Etude de la nucléase majeure de l'enterobactérie phytopathogène Erwinia chrysanthemi : caractérisation génétique et biochimique de l'enzyme NucM
Institution:
Lyon, INSADisciplines:
Directors:
Abstract EN:
To elucidate the fonction of the nucleases synthesized by the phytopathogenic bacterium Erwinia chrysanrhemi, I have cloned and sequenced the nucM gene, coding for the main nuclease of this bacterium. The gene was mutagenized by insertion of a uidA-KanR cassette. The mutated allele has been recombined into the genome of E. Chrysanthemi, which allowed the construction of a strair devoid of this activity. Analysis of this mutant has shown that the NucM nuclease has a minor role in the protection of the bacteria against foreign DNA. Its influence in pathogenicity could not be demonstrated. The nucM gene is expressed constitutively. However, its expression is slightly repressed by glucose.
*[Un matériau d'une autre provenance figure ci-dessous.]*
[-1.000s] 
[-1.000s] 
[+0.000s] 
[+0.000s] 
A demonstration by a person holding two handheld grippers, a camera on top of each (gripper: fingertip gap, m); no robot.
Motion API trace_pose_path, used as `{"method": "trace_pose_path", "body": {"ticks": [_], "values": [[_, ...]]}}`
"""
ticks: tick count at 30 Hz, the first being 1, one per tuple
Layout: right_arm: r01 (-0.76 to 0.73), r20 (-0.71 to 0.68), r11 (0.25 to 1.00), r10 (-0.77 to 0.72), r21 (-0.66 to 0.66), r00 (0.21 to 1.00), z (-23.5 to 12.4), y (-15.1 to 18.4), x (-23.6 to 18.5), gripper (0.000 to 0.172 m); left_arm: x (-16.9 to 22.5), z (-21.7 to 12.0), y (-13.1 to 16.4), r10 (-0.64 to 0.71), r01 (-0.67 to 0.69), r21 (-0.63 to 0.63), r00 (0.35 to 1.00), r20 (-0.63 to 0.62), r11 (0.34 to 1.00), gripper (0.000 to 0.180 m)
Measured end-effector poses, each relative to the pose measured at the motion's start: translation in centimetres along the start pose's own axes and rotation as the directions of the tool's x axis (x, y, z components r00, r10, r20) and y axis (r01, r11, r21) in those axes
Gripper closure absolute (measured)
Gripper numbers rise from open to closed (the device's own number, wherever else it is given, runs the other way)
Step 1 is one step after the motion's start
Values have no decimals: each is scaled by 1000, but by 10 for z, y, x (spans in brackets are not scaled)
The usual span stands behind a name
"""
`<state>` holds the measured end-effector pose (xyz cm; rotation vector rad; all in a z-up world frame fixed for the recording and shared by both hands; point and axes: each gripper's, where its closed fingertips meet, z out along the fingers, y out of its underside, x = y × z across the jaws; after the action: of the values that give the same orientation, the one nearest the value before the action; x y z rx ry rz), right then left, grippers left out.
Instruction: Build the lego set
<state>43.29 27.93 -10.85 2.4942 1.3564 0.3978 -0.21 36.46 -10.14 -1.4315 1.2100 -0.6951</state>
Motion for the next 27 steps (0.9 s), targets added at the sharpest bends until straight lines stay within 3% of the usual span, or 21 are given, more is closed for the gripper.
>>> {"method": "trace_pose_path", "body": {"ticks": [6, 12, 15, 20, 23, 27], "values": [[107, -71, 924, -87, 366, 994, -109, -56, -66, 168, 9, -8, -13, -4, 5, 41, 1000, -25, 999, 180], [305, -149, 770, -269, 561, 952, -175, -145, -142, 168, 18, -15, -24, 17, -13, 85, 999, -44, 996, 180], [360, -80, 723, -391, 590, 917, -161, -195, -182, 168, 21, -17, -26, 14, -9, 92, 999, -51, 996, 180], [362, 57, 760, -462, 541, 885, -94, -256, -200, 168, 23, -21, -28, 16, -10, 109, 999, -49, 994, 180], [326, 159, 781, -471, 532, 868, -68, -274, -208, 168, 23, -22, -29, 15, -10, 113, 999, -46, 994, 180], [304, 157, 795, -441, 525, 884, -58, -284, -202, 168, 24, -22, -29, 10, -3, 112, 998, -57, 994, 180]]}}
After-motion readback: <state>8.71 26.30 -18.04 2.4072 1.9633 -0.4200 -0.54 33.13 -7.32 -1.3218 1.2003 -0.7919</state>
NucM is transcribed by the RNA polymerase associated with the sigma factor 70. However the sequences specific of this factor are shifted upstream at -12 and -40 from the transcription start point. The N-terminus end of NucM looks like a signal sequence. It has a basic isoelectric point, which allowed its easy purification on a sulfopropyl column, from an extract of an E. Coli. Strain containing the cloned gene. NucM is active as a monomer. It possesses a single and double stranded endonucleasic activity and a ribonucleasic activity. Study of the effect of chemical inhibitors indicates that histidine residues could be involved in the catalytic site of NucM.
Abstract FR:
Afin d'élucider le rôle des nucléases synthétisées par la bactérie phytopathogène Erwinia chrysanthemi, j'ai cloné et séquencé le gène nucM codant pour la nucléase majeure de cette bactérie. Ce gène a été mutagénisé par insertion d'une cassette uidA-KanR L'allèle muté a été recombiné dans le génome d'E. Chrysanthemi, ce qui a permis l'obtention d'une souche mutante dépourvue de cette activité. L'analyse de ce mutant a démontré que la nucléase nucM joue un rôle mineur dans la protection de la bactérie contre l'ADN étranger. Son influence dans le pouvoir pathogène n'a pas pu être démontrée. Le gène nucM semble exprimé constitutivement, cependant son expression est légèrement réprimée par le glucose. Sa transcription est assurée par la polymérase associée au facteur sigma 70, mais les séquences spécifiques de ce promoteur seraient décalées a 12 et 40. La nucléase nucM présente une séquence N-terminale rappelant une séquence signal de sécrétion. Elle a un point isoélectrique basique, ce qui m'a permis de la purifier rapidement sur une colonne sulfopropyl échangeuse de cations, en HPLC, a partir du gène clone chez E. Coli. La nucléase nucM agit sous forme de monomère. Elle présente une forte activité de type endonucléasique sur l'ADN double et simple brin, et possède également une activité ribonucléasique. L'étude de son site actif par action d'inhibiteurs chimiques semble montrer que des résidus histidines de nucM sont impliqués dans la catalyse de la réaction de dégradation.